UBC Theses and Dissertations
The music of the troubadours Buch, Ingrid Pauline
This thesis is devoted to an examination of the music of the troubadours, a group of poet-musicians which flourished in southern France during the twelfth and thirteenth centuries. Musicological research has been conducted in this area only since the turn of the present century, although philological study began much earlier. The main aim of the Introduction is to bring together some of the most widely accepted theories regarding both literary and musical aspects of the movement and to sum up generally the state of troubadour scholarship as it exists today. The Introduction also includes a brief historical survey of the troubadour movement, its scope, significance and influence.
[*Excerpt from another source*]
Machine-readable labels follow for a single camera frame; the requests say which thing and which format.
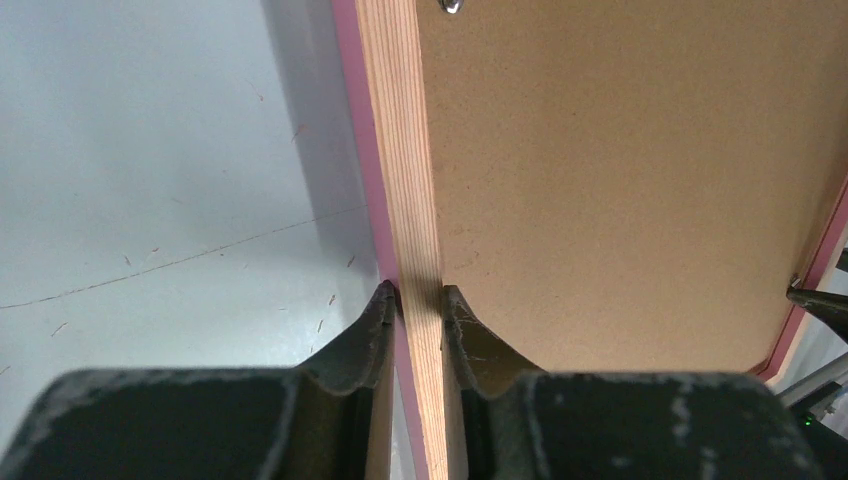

The poems were meant to be sung, not merely read; thus the art of the Provençaux embodies two disciplines: poetry and music. Yet while much is known of the poets, very little is known about the composers of the melodies. Did the troubadour write his own music? Did he borrow it? How similar are the melodies set to the texts of a single poet? How are they related? Was one composer involved in setting them, or several? Chapter I attempts to answer some of these questions. Attention is focused on the music associated with the texts of seven troubadours in order to discover internal evidence which would shed light on this problem. La Doctrina de compondre dictatz is the subject of Chapter II. This short, little-known treatise dating from around 1250 A.D. discusses the poetic genres of the troubadours and gives suggestions for the writing of suitable melodies. It is with the musical considerations that this chapter is primarily concerned. How accurate are La Doctrina’s descriptions in the light of the extant Provencal melodies? Were any poetic types associated in actual practice with specific melodic forms? The subject of the final chapter is a comparison of troubadour melodies and the chants of the Gregorian rite.